UDF for Adding Dummy Variables

def add_dummy_variables(var_name, reference_level, category_order=None):
    """
    Creates dummy variables for the specified column in the global DataFrames dtrain and dtest.
    Allows manual setting of category order.

    Parameters:
        var_name (str): The name of the categorical column (e.g., "borough_name").
        reference_level (int): Index of the category to be used as the reference (dummy omitted).
        category_order (list, optional): List of categories in the desired order. If None, categories are sorted.

    Returns:
        dummy_cols (list): List of dummy column names excluding the reference category.
        ref_category (str): The category chosen as the reference.
    """
    global dtrain, dtest

    # Get distinct categories from the training set.
    categories = dtrain.select(var_name).distinct().rdd.flatMap(lambda x: x).collect()

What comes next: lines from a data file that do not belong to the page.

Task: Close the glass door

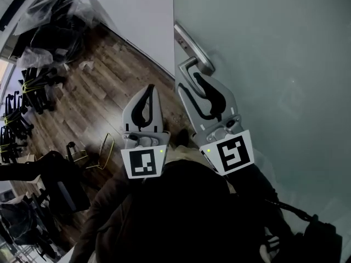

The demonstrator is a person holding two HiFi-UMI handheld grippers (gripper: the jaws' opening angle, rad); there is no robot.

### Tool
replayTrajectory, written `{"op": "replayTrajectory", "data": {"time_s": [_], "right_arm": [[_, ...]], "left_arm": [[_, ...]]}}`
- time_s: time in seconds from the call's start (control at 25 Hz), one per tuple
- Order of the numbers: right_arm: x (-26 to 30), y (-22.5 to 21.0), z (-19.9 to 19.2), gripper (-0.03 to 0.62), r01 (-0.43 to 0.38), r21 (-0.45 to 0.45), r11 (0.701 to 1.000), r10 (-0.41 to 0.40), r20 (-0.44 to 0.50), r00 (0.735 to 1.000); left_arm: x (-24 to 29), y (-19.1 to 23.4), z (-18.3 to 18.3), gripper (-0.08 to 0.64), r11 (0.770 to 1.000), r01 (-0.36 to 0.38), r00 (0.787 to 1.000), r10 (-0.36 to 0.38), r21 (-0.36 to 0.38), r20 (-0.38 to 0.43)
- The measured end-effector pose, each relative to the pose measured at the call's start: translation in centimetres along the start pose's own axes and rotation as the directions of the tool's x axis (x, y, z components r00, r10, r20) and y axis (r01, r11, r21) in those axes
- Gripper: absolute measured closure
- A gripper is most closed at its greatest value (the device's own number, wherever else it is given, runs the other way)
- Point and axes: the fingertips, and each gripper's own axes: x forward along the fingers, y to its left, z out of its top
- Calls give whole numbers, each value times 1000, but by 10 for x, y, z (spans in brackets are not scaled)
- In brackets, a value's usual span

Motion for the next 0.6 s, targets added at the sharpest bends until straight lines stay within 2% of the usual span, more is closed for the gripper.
{"op": "replayTrajectory", "data": {"time_s": [0.12, 0.2, 0.24, 0.4, 0.6], "right_arm": [[0, 8, -1, 480, 47, -130, 990, -48, -9, 999], [0, 7, -12, 480, 66, -207, 976, -80, -59, 995], [2, 1, -21, 480, 69, -203, 977, -89, -94, 992], [15, -25, -55, 480, 88, -94, 992, -105, -187, 977], [23, -36, -79, 483, 137, -82, 987, -154, -254, 955]], "left_arm": [[10, -2, -7, 564, 999, 49, 999, -50, -10, -16], [19, -2, -6, 563, 997, 73, 997, -73, -21, -11], [24, -1, -6, 563, 996, 83, 997, -83, -21, -8], [46, -4, -15, 563, 993, 113, 993, -114, -25, -26], [52, -5, -17, 563, 992, 124, 991, -125, -27, -44]]}}
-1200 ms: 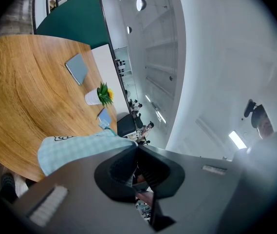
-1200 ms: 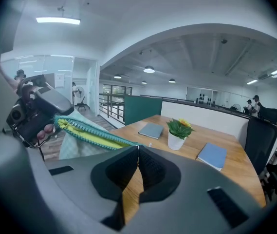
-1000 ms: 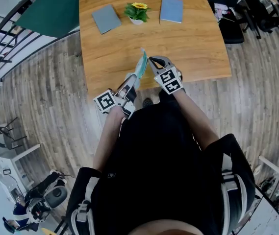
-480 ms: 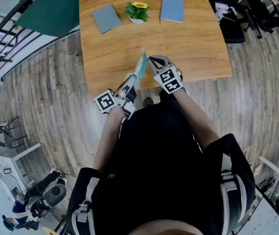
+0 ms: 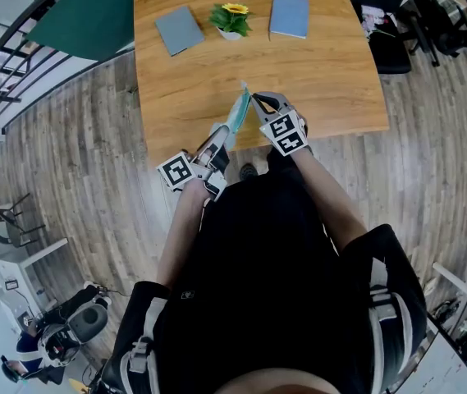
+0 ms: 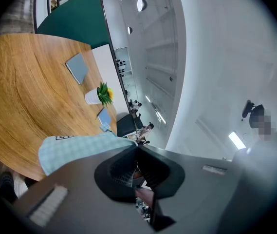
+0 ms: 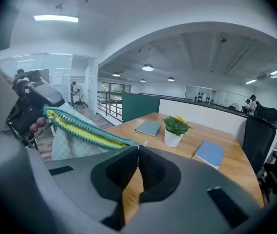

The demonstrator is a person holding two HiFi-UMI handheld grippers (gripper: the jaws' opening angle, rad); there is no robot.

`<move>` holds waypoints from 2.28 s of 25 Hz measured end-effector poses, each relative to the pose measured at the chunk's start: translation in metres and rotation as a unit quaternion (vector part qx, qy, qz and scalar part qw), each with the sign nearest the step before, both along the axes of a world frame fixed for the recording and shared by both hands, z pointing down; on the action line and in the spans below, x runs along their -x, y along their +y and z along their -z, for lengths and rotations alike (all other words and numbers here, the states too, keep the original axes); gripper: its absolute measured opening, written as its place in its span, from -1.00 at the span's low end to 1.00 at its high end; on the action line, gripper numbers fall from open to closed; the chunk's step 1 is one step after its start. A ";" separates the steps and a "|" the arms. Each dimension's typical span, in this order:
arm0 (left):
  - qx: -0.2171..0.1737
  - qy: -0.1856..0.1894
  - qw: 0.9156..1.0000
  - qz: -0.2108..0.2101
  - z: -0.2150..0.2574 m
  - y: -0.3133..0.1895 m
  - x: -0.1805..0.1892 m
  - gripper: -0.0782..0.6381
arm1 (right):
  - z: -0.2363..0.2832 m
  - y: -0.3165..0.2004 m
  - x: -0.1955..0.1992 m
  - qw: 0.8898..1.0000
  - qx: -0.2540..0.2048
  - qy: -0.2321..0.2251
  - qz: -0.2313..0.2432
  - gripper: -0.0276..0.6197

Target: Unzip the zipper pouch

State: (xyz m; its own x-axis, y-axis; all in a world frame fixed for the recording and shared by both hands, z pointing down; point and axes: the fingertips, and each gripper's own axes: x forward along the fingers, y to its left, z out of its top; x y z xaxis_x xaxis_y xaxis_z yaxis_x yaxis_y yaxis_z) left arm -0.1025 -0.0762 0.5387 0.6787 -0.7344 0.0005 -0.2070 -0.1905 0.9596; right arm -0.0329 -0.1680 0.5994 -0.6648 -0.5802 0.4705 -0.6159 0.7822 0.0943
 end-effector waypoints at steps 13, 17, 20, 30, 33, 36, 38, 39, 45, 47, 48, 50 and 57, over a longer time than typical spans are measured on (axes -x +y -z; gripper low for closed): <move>0.006 0.002 1.000 -0.003 0.000 -0.002 0.001 -0.78 | -0.001 -0.007 -0.002 1.000 0.002 0.002 -0.008 -0.90; 0.003 -0.001 1.000 -0.007 0.001 -0.002 0.000 -0.78 | -0.001 -0.008 -0.003 1.000 0.001 0.002 -0.010 -0.90; -0.002 -0.003 1.000 -0.008 0.002 -0.002 0.001 -0.78 | -0.001 -0.008 -0.003 1.000 0.001 0.004 -0.009 -0.90; -0.008 -0.005 1.000 -0.014 0.004 0.001 0.001 -0.78 | -0.002 -0.010 -0.006 1.000 0.003 0.004 -0.017 -0.90; -0.010 -0.007 1.000 -0.019 0.004 0.001 0.000 -0.78 | -0.002 -0.010 -0.006 1.000 0.003 0.004 -0.018 -0.90; -0.009 -0.006 1.000 -0.021 0.005 0.001 0.000 -0.78 | -0.002 -0.011 -0.006 1.000 0.004 0.004 -0.019 -0.90; -0.014 -0.007 1.000 -0.025 0.007 0.001 0.000 -0.78 | -0.002 -0.011 -0.007 1.000 0.005 0.004 -0.022 -0.90; -0.016 -0.007 1.000 -0.026 0.009 0.002 0.000 -0.78 | -0.001 -0.012 -0.008 1.000 0.005 0.004 -0.023 -0.90; -0.016 -0.007 0.999 -0.029 0.009 0.003 0.001 -0.78 | -0.003 -0.013 -0.011 1.000 0.005 0.007 -0.027 -0.90; -0.017 -0.006 0.999 -0.029 0.009 0.003 0.001 -0.78 | -0.004 -0.013 -0.013 1.000 0.006 0.008 -0.028 -0.90; -0.016 -0.006 0.999 -0.029 0.009 0.003 0.001 -0.78 | -0.004 -0.013 -0.013 1.000 0.007 0.008 -0.029 -0.90; -0.015 -0.007 0.999 -0.029 0.008 0.003 0.001 -0.78 | -0.005 -0.014 -0.014 1.000 0.008 0.008 -0.029 -0.90; -0.014 -0.006 1.000 -0.027 0.008 0.001 0.000 -0.78 | -0.006 -0.017 -0.019 0.999 0.009 0.006 -0.035 -0.89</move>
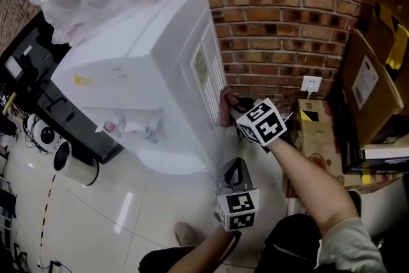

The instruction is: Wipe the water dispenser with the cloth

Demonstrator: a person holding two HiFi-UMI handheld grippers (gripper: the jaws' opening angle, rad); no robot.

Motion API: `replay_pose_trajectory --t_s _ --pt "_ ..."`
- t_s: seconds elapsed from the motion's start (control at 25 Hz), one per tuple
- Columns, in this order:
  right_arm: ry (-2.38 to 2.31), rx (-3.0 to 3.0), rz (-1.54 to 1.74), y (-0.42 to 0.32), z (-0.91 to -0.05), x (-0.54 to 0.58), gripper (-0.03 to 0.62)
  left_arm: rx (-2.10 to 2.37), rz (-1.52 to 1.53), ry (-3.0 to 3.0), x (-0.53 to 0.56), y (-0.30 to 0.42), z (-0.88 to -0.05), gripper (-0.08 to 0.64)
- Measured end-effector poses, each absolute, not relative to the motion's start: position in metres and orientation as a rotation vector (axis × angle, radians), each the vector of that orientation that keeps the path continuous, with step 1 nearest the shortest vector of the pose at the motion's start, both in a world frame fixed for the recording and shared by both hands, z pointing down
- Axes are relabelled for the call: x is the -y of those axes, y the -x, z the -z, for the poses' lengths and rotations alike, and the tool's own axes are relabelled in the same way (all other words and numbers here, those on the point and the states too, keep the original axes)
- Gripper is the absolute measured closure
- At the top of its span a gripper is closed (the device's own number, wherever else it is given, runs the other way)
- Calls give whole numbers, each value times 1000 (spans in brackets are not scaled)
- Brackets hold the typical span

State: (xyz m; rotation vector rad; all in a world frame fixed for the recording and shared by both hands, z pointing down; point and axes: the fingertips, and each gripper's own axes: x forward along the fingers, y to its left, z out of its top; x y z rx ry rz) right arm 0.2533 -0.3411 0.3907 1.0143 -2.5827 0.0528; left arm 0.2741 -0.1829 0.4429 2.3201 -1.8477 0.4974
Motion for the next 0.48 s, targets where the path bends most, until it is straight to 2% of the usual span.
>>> replay_pose_trajectory --t_s 0.48 --pt "-957 2455 -299 -256 -531 339 511 1773 -673 -2327 180 -282 -534 560"
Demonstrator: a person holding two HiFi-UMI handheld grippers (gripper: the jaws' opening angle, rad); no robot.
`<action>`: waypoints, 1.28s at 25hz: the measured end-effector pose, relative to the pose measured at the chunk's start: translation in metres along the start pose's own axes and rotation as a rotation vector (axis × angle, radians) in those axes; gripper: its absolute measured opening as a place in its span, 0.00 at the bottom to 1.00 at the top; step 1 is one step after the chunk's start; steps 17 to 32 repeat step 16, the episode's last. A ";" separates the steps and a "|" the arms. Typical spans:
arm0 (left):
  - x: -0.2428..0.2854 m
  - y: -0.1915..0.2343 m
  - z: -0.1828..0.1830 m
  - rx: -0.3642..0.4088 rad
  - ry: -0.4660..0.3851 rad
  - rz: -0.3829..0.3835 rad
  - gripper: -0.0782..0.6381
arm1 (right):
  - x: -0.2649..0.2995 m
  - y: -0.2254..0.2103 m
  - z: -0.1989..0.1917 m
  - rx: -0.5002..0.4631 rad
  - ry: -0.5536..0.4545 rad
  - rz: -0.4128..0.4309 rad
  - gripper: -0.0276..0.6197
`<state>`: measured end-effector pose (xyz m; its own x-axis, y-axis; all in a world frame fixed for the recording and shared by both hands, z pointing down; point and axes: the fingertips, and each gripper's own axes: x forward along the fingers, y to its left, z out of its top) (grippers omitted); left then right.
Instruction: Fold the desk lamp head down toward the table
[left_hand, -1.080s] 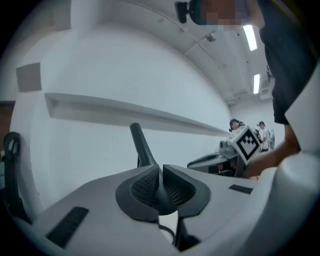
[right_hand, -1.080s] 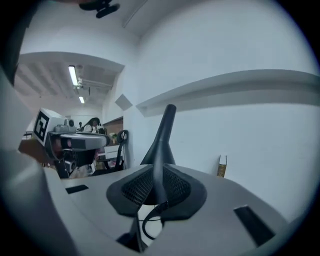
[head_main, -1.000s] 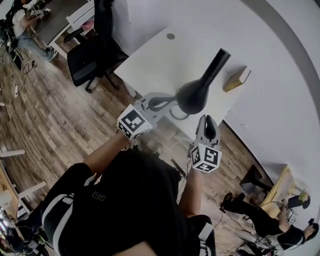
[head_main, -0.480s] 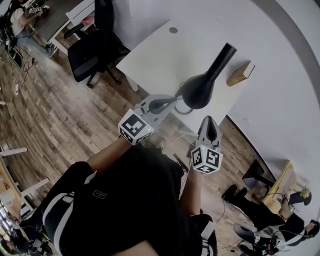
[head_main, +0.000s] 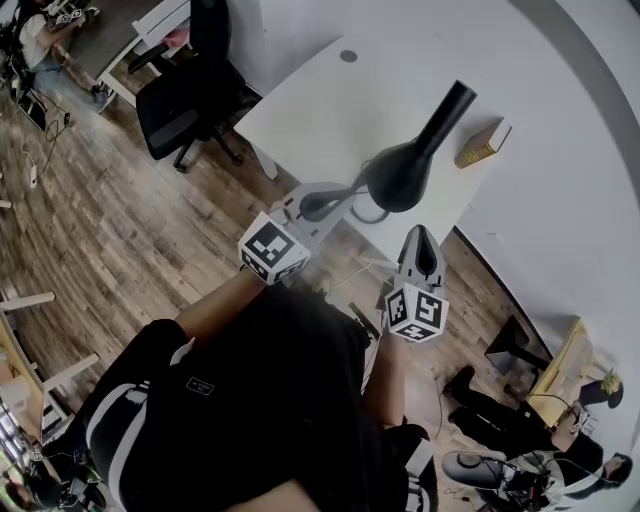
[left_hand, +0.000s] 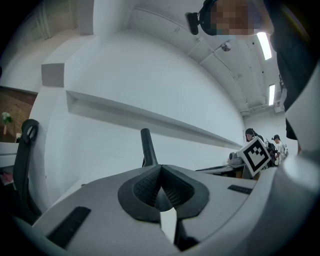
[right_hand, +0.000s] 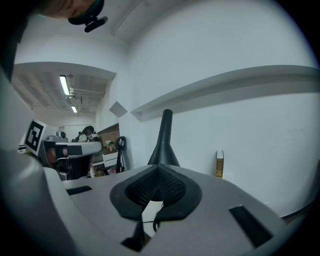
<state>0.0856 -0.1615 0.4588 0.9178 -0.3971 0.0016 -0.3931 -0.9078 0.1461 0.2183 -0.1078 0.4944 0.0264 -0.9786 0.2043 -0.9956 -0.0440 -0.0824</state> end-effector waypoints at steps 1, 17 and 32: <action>0.000 0.000 0.000 0.000 0.000 0.000 0.14 | 0.000 0.000 0.000 -0.001 0.001 0.001 0.06; -0.006 -0.006 -0.001 0.003 0.002 0.000 0.14 | -0.007 0.005 -0.004 -0.013 0.014 0.006 0.06; -0.006 -0.006 -0.001 0.003 0.002 0.000 0.14 | -0.007 0.005 -0.004 -0.013 0.014 0.006 0.06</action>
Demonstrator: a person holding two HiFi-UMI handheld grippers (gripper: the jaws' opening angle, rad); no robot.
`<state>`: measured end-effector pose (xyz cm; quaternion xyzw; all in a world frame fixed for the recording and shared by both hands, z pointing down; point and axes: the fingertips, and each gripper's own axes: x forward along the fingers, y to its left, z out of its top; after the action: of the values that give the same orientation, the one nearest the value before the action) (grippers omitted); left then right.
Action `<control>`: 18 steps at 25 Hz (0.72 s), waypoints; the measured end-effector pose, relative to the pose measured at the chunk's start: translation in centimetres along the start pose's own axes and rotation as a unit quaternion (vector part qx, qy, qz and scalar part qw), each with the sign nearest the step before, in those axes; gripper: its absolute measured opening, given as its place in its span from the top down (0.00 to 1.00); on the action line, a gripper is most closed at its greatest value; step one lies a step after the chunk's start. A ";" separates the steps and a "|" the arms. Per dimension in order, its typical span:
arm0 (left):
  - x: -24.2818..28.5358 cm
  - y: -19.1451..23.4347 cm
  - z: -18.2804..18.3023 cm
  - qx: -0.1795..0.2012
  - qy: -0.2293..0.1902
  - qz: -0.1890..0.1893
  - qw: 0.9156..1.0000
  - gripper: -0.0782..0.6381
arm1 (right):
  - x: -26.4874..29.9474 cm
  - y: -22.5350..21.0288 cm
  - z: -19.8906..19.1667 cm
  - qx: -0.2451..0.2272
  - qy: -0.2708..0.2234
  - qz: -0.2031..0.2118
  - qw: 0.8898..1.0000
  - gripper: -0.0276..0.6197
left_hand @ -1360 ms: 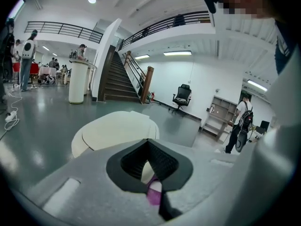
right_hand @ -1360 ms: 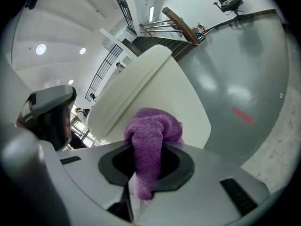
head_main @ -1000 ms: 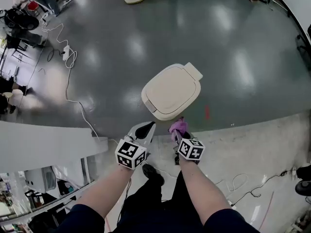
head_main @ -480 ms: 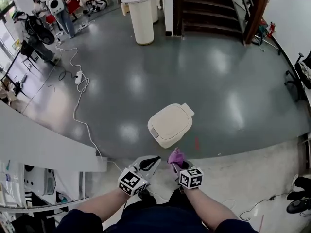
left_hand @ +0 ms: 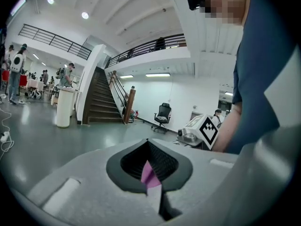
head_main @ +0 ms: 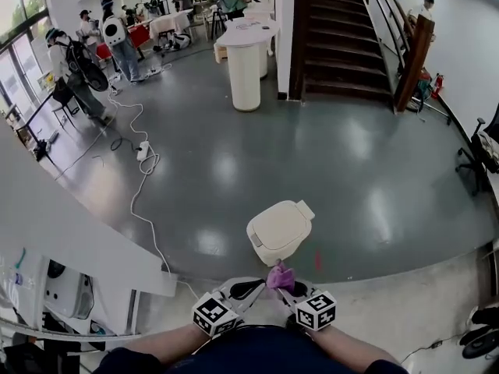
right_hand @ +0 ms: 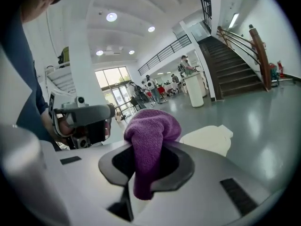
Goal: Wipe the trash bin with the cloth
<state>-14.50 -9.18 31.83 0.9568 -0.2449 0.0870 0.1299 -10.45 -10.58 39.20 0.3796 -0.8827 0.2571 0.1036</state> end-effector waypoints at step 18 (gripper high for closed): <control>-1.4 -4.2 7.0 0.062 -0.066 -0.017 0.996 0.91 | -5.4 6.7 9.3 -0.128 -0.088 0.038 0.987 0.84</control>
<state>-12.94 -7.02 23.98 0.9708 -0.2306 0.0369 0.0556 -11.46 -8.31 26.78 0.3505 -0.9278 0.1111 0.0637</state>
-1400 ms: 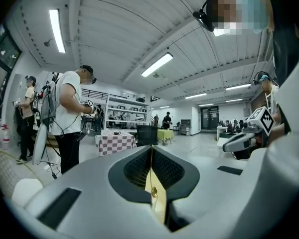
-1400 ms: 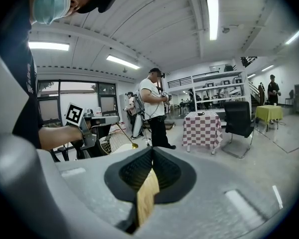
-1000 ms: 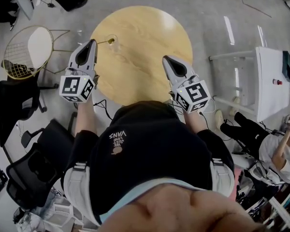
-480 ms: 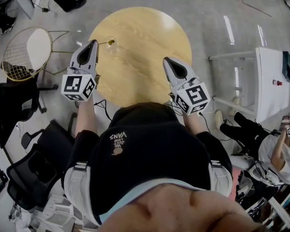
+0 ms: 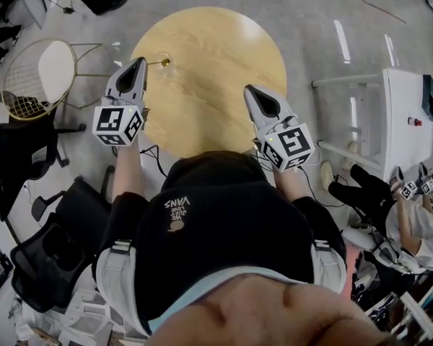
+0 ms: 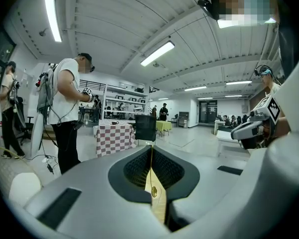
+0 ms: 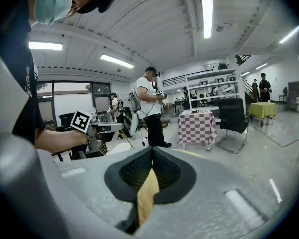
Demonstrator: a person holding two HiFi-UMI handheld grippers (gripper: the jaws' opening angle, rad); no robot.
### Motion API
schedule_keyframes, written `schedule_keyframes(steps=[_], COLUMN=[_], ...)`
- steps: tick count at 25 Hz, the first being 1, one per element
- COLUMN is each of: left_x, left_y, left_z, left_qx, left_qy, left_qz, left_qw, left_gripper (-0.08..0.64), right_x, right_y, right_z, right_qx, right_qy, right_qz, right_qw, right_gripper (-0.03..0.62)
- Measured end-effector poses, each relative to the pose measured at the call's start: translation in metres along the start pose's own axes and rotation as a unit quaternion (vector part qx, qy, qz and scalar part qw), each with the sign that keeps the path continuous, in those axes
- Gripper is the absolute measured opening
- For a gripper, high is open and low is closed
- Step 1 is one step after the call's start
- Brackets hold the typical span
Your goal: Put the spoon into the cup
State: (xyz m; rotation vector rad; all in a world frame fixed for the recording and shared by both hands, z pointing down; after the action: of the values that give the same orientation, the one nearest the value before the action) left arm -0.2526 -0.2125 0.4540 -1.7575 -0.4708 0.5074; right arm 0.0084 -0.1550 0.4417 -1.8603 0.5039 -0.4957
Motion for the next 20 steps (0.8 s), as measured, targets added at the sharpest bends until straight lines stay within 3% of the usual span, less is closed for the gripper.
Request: schedule_keyframes(steps=[20], left_x=[-0.016], left_y=[-0.035], left_z=[-0.016], left_qx=[-0.048], left_qy=[-0.011], left_qz=[0.028], left_qw=[0.9984], left_gripper=[0.009], right_x=[-0.010], right_y=[-0.003], right_z=[-0.005], right_qx=[-0.003], right_qy=[0.007], right_qz=[-0.002], right_qw=[1.000], right_gripper=[-0.002])
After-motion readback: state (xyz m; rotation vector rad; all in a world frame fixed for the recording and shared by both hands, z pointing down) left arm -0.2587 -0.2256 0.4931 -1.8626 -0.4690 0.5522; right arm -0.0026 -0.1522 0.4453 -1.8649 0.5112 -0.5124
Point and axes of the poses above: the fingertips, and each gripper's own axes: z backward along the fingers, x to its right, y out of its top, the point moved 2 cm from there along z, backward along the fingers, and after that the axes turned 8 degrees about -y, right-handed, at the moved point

    # Convert booleans to strings if present.
    categories = [str(c) if isinstance(c, bool) else c for c in categories]

    # Use manual category order if provided; otherwise, sort categories.
    if category_order:
        # Ensure all categories are present in the user-defined order
        missing = set(categories) - set(category_order)
        if missing:
            raise ValueError(f"These categories are missing from your custom order: {missing}")
        categories = category_order
    else:
        categories = sorted(categories)

    # Validate reference_level
    if reference_level < 0 or reference_level >= len(categories):
        raise ValueError(f"reference_level must be between 0 and {len(categories) - 1}")

    # Define the reference category
    ref_category = categories[reference_level]
    print("Reference category (dummy omitted):", ref_category)

    # Create dummy variables for all categories
    for cat in categories:
        dummy_col_name = var_name + "_" + str(cat).replace(" ", "_")
        dtrain = dtrain.withColumn(dummy_col_name, when(col(var_name) == cat, 1).otherwise(0))
        dtest = dtest.withColumn(dummy_col_name, when(col(var_name) == cat, 1).otherwise(0))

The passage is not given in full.